In Nov 2006, Justice D. Brown, an Ontario (Canada) Superior Court of Justice ruled on a pre-trial motion brought by a Canadian chartered bank defendant which is involved in a lawsuit.
The nature of the allegations are:
 This action involves claims arising from the failure of a Country Style franchise. Andralex Food Services Inc. (“Andralex”), the franchisee, sues the franchisor, [franchisor], and related companies, a consultant, [salesperson], and the lender of funds to the franchisee, the [bank]. Claims are also asserted against [loan officer], a Senior Small Business Banking Officer with the [bank].
 In its Statement of Claim Andralex advances several types of allegations against the [bank] and [loan officer]
- negligence and breach of a duty of care allegedly owed to the plaintiff;
- breach of a fiduciary duty allegedly owed to the plaintiff;
- negligent misrepresentation, including breaches of the Competition Act; and,
- conspiracy with all the other defendants “to use unlawful means directed against the Plaintiff, knowing in the circumstances that the Plaintiff would suffer irreparable harm”…

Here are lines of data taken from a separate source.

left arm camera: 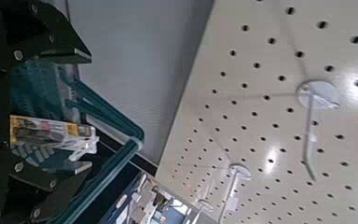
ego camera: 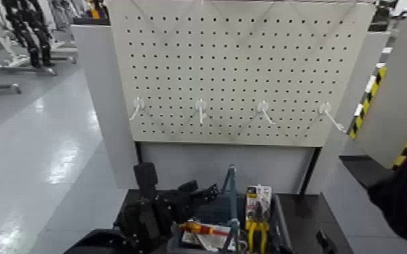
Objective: Put the red screwdriver into the crate.
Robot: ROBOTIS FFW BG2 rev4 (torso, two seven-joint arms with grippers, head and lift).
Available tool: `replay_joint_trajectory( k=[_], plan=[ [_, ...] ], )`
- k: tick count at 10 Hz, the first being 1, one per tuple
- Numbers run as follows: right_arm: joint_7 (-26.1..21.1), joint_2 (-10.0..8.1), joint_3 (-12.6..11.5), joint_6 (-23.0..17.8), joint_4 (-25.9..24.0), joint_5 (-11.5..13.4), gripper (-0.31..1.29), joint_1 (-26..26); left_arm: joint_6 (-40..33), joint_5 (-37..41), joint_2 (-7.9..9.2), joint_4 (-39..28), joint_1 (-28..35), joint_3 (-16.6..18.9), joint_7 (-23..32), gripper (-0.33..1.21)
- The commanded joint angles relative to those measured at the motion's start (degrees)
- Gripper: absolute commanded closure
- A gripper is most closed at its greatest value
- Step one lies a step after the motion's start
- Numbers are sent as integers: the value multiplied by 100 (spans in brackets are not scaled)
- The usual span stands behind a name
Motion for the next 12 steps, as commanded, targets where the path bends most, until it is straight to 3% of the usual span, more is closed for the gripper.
replay_joint_trajectory(
  k=[1, 5, 9, 12],
  plan=[
    [0, -1, -2, 0, 0, 0, 13, 0, -17, -408, 14, -435, 80, 178, 49, 18],
    [-9, 8, -10, -18, 0, 0, 13, 9, -580, -1656, 31, -1164, 581, 503, 523, 18],
    [0, 8, -28, -62, 0, -9, 13, 18, -1134, -2368, -74, -1525, 1310, 1056, 849, 11],
    [0, 8, -28, -141, 18, -9, 13, 27, -1845, -2773, -39, -1507, 1855, 1056, 1508, 11]
  ],
)
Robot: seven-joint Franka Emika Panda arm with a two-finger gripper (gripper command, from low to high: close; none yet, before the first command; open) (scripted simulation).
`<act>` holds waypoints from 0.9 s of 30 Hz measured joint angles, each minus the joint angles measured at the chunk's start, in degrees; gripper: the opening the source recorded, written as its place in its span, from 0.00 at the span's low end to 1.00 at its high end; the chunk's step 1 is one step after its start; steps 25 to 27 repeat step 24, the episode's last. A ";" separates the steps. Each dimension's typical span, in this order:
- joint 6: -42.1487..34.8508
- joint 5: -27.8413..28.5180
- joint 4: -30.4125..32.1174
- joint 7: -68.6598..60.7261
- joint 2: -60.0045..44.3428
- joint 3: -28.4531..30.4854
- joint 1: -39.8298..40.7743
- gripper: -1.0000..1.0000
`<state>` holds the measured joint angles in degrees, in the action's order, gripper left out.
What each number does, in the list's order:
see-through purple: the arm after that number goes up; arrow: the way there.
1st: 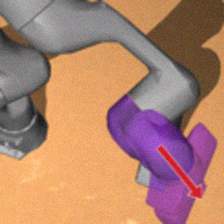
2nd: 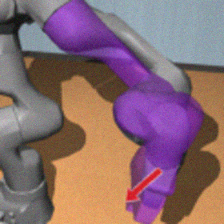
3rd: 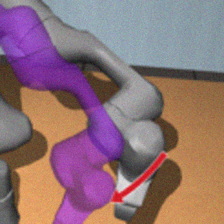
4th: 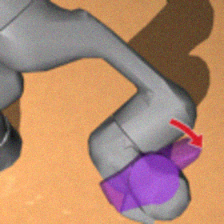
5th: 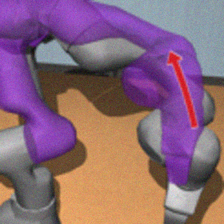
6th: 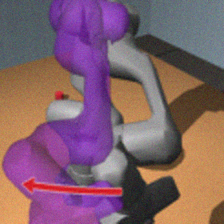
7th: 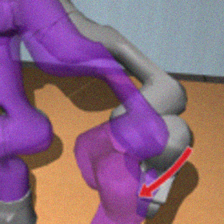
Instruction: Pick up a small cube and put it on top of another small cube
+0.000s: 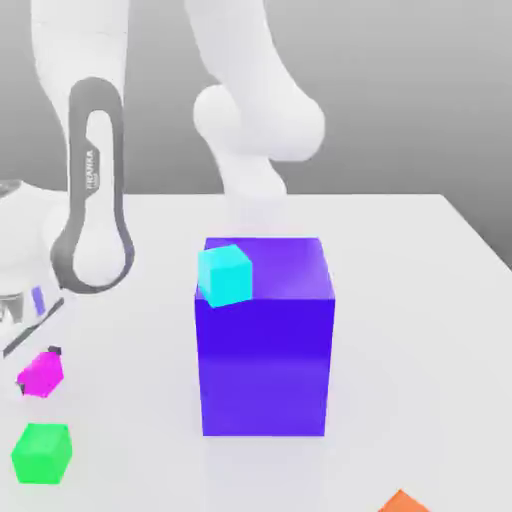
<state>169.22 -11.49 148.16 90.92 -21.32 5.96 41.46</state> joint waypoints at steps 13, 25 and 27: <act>-14.41 8.40 -3.26 4.03 11.36 0.93 -6.52 0.00; -14.35 10.27 -11.87 2.16 2.82 -4.37 -11.45 1.00; -14.35 10.27 -11.87 2.16 2.82 -4.37 -11.45 1.00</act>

From what I can understand as a non-lawyer, the bank wanted two things struck from the lawsuit:
- the claims against its former employee in her personal capacity; and
- the claims of conspiracy against the bank and its employee.
The Justice said yes to #1 but no to #2. The lawsuit continues, I understand.
To download a copy of the Endorsement, click here.
- See Suing a Bank (2).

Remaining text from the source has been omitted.